→ **Task description**
Locate, in the data below, the line that contains "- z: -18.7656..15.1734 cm" and the line that contains "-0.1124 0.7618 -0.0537"; reproduce exactly those two lines and every line between them, nothing more.

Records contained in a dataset

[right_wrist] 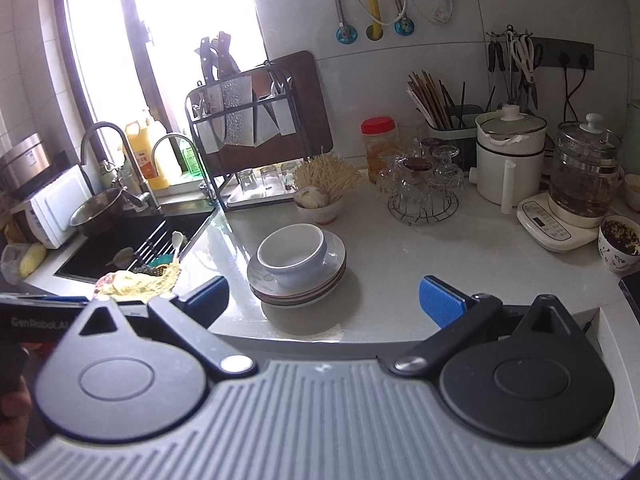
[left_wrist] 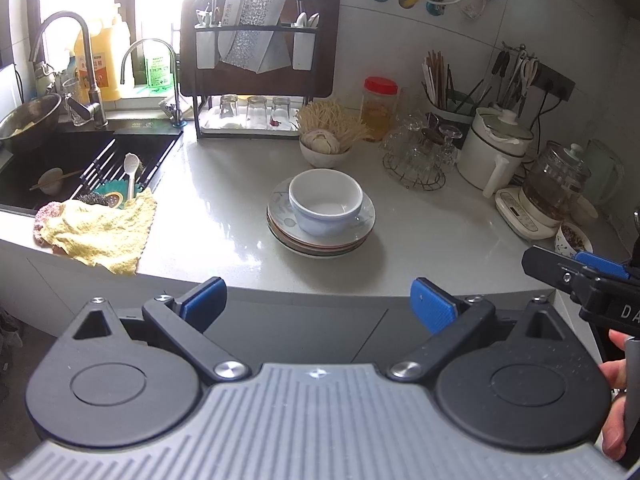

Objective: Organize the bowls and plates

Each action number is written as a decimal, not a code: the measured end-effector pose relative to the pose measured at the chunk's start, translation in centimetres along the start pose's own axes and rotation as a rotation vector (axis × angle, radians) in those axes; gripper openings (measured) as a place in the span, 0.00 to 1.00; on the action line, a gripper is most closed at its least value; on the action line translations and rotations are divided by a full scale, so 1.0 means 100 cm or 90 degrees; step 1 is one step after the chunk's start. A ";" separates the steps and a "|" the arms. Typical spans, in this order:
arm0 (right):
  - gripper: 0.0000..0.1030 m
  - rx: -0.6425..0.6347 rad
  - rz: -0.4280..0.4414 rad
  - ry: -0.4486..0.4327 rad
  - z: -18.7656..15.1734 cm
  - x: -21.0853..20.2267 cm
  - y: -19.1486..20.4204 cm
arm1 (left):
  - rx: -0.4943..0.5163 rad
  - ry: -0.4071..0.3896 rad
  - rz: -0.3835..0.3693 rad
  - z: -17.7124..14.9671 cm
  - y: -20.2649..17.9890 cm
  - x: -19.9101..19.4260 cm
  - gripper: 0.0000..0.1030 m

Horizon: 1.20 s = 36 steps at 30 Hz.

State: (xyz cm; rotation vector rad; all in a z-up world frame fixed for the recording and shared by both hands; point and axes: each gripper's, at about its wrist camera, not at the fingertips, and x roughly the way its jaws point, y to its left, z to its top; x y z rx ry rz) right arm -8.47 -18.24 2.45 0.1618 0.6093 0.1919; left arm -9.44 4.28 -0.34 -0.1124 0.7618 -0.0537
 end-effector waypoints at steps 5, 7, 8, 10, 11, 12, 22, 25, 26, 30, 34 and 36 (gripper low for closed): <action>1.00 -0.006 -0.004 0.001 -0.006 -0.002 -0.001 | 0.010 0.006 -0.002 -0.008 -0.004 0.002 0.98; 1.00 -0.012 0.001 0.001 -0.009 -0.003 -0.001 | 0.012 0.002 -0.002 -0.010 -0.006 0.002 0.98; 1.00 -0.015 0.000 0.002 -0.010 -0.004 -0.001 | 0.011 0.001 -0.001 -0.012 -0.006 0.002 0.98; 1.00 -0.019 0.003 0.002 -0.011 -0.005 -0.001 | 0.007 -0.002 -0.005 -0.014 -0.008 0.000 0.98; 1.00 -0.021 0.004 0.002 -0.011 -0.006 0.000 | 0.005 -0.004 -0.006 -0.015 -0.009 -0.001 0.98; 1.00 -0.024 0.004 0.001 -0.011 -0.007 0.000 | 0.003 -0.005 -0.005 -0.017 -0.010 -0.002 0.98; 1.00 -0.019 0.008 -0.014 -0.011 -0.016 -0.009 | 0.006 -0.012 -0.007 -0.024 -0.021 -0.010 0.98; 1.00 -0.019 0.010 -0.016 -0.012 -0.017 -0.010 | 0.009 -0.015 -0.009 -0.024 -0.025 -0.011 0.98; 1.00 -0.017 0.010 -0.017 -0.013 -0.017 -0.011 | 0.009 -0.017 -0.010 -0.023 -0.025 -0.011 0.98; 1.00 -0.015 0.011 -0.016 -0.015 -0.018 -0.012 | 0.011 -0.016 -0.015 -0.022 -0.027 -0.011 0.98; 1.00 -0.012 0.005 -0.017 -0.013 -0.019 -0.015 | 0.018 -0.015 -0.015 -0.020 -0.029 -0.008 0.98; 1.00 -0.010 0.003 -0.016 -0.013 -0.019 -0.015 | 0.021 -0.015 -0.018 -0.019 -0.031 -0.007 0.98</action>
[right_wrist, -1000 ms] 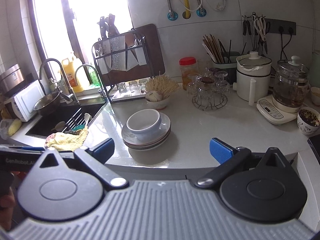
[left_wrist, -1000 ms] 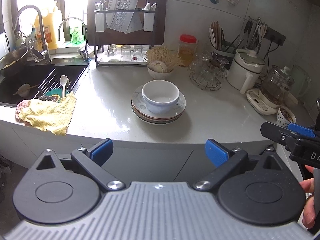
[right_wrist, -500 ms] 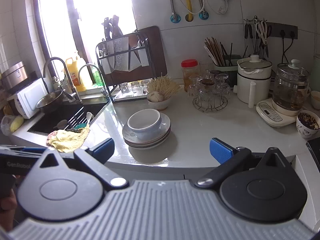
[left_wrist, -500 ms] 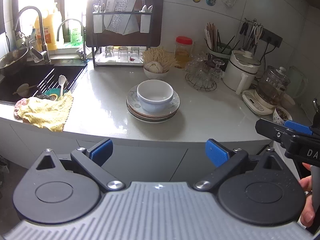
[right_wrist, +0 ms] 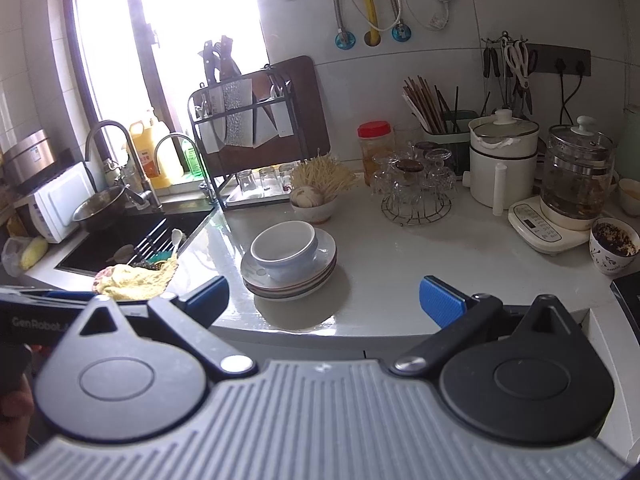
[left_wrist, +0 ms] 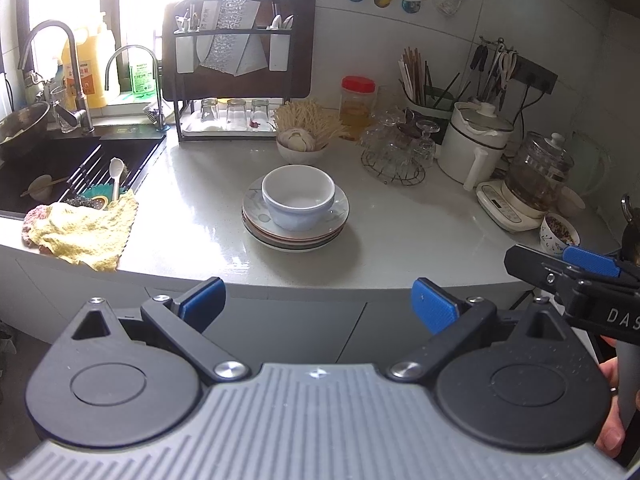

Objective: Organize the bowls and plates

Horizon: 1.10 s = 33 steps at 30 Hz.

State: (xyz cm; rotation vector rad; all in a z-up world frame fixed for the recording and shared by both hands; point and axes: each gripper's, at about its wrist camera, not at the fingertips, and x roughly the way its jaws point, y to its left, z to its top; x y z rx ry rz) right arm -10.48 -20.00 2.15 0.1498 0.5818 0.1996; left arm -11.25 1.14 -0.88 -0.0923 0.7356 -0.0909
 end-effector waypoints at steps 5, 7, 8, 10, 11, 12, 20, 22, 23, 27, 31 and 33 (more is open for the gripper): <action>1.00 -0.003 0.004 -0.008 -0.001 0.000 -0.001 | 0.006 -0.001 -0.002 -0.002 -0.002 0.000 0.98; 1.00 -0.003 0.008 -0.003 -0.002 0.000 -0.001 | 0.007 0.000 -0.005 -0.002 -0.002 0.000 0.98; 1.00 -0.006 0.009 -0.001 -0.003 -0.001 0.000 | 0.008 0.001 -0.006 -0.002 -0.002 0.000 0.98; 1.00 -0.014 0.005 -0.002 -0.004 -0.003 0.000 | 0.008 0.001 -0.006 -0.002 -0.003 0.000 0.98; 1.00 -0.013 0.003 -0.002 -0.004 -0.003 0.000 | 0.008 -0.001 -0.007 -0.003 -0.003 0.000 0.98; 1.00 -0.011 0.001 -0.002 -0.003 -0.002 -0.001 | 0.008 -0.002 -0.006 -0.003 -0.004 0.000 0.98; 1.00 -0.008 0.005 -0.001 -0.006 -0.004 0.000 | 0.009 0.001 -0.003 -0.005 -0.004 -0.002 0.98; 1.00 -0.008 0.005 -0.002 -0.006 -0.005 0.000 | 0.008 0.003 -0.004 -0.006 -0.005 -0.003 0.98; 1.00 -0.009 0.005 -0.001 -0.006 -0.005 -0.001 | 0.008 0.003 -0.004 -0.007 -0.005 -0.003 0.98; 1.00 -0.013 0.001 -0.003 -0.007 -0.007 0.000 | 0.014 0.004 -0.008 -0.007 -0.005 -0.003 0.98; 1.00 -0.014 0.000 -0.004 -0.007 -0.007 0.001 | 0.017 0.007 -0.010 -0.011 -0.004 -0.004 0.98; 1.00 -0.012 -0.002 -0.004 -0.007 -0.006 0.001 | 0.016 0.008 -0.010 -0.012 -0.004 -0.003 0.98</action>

→ **Exercise output**
  - z: -18.7656..15.1734 cm
  - x: -21.0853..20.2267 cm
  - y: -19.1486..20.4204 cm
arm1 (left):
  - rx: -0.4943..0.5163 rad
  - ry: -0.4071..0.3896 rad
  - rz: -0.3835..0.3693 rad
  - z: -17.7124..14.9671 cm
  - y: -20.2649..17.9890 cm
  - x: -19.9101..19.4260 cm
  - gripper: 0.0000..0.1030 m

Horizon: 1.20 s = 36 steps at 30 Hz.

State: (xyz cm; rotation vector rad; all in a z-up world frame fixed for the recording and shared by both hands; point and axes: each gripper's, at about its wrist camera, not at the fingertips, and x roughly the way its jaws point, y to its left, z to its top; x y z rx ry rz) right arm -8.47 -18.24 2.45 0.1618 0.6093 0.1919; left arm -9.44 4.28 -0.34 -0.1124 0.7618 -0.0537

The exercise has been answered, and the work is done.